Confidence intervals for the marginal structural model analyses were substantially wider than those for the other analyses, even after stabilizing and truncating the weights. This suggests that for pharmacoepidemiology applications with limited causal pathway confounding, the mean square error for marginal structural model estimates may be greater than those from time-dependent propensity score analyses. In addition, use of stabilized weights for marginal structural models requires including the baseline covariates in the model for the numerator of these weights in the outcome model, problematic for large numbers of baseline covariates. Indeed, the original cohort for this case study had 206 covariates, but only 122 medication toxicity deaths.⁵

The period of current drug use defined by a filled prescription, during which the exposure was fixed, was the shortest time interval for which covariate values were updated. Similarly, we used this period for calculation of weights in the marginal structural model analyses. This approach was necessary because the positivity assumption ²⁵ requires that the probability of either treatment be non-zero for each study time period. However, if covariate changes within the prescription interval were important (for example, prescriptions issued for long time periods), then propensity-score-based analyses might be suboptimal. In our case study (as in many pharmacoepidemiologic studies), prescription intervals were short (ranging between 2 and 30 days) and covariate changes within the intervals infrequent.

We suggest the time origin be chosen according to the pattern of drug treatment and the hypothesized mechanism by which this affects the endpoint. In our example, study opioid use typically was episodic and toxicity was most plausibly related to current rather than past exposure. This argues for the prescription-relative time origin as risk sets will consist of comparable days relative to the prescription fill. However, for treatments that are less variable or have cumulative effects, a person-relative origin might be more appropriate, although in this circumstance causal pathway confounding might be more likely.

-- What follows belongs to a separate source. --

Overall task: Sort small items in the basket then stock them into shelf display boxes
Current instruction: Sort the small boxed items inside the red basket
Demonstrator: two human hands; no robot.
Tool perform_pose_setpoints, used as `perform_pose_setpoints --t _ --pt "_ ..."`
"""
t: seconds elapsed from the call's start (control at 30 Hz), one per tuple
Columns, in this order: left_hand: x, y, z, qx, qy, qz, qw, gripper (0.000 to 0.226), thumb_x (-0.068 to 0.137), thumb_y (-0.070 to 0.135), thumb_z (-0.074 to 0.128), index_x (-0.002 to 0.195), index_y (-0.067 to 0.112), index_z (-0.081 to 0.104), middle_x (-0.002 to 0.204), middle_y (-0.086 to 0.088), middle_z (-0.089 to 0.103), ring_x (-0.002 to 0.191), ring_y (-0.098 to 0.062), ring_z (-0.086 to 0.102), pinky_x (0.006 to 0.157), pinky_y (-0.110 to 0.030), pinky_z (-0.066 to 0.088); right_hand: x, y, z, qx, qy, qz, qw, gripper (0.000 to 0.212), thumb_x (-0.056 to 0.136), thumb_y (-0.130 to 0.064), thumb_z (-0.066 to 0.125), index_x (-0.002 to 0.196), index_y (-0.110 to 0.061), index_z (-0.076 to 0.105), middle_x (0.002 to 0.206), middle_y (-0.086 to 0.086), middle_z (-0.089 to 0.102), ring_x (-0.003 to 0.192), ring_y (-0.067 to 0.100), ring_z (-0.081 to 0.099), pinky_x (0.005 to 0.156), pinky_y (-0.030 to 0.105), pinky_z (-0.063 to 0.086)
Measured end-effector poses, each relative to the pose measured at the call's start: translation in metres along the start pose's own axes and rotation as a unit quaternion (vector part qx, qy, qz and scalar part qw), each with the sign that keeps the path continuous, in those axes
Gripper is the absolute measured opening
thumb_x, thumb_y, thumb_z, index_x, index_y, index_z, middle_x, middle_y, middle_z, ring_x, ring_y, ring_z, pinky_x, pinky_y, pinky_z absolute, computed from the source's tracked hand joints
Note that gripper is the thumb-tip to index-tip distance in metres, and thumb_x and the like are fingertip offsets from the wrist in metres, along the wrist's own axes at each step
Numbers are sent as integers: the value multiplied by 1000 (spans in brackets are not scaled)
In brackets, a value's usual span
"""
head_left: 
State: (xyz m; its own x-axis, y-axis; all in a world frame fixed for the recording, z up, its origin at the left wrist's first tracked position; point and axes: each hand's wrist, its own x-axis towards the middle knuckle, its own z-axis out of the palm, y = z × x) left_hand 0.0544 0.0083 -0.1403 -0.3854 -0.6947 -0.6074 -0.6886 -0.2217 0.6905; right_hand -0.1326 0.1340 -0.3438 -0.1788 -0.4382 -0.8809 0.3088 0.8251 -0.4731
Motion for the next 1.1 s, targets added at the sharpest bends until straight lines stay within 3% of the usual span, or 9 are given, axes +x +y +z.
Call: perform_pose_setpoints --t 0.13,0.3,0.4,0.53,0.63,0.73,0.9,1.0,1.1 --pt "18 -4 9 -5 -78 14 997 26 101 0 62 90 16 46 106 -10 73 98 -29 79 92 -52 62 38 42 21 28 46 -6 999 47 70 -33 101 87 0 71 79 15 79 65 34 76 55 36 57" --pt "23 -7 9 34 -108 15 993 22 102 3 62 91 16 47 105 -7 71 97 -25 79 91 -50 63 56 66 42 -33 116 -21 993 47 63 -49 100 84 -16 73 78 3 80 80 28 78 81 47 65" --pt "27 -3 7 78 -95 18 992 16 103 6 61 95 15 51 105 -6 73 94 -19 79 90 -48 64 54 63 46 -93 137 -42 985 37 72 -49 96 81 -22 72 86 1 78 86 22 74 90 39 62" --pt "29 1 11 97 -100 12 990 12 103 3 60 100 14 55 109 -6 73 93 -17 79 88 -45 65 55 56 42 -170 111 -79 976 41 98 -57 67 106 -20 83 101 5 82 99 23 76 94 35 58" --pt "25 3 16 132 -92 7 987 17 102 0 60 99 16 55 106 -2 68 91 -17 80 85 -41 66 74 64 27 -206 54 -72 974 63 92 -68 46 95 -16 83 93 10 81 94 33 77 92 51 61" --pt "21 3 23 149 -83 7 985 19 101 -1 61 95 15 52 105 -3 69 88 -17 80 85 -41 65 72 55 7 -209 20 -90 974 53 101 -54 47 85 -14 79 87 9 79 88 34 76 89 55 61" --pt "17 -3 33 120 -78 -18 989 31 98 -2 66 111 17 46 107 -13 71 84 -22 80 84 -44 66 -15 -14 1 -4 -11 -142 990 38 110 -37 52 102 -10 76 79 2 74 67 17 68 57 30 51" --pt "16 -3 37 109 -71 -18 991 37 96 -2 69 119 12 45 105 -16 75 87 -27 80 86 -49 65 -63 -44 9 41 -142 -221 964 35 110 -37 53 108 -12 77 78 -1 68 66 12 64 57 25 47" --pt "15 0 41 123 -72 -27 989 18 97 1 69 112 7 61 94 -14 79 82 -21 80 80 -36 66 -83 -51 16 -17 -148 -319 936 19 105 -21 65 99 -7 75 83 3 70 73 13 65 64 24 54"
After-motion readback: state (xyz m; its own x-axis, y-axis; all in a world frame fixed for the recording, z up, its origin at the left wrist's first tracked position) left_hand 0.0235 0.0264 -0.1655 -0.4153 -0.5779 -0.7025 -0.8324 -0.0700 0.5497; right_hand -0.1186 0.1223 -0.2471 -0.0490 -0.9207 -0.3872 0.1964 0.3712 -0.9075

Because our findings come from a single case study, the extent to which they can be generalized to other circumstances is unknown. Although prior study of time-dependent propensity score analyses has been limited,²⁶ our findings suggest these methods are useful for pharmacoepidemiologic studies with large numbers of covariates and time periods, but minimal causal pathway confounding. For the data set studied, these analyses yielded point estimates very comparable to those from either inclusion of individual time-dependent covariates in regression models or from marginal structural model analyses. Further research to better define the reliability and utility of time-dependent propensity score analyses is needed.

Appendix

1. Time-Dependent Propensity Score: Piecewise Exponential Approximation to Proportional Hazards

The justification for time-dependent propensity scores in Methods, §3-b reduced the time-dependent case to the time-invariant case. The piecewise exponential model provides a concrete illustration of this reasoning. As shown in Figure 2, followup for subject i is divided into t_i periods of length s_it such that a treatment (exposure) variable (a_it) and a set of covariates (l_it) are constant for the period and with an indicator variable for outcome (endpoint) occurrence (y_it). We assume that for each period the hazard, conditional on the treatment and covariates, is constant. For this model,²⁶ the hazard function

$$log\{{\lambda }_{it}\}={\beta }_{0t}+{{\beta }_1}^{\ast }{a}_{it}+{{\beta }_2}^{\ast }{l}_{it}$$ (1)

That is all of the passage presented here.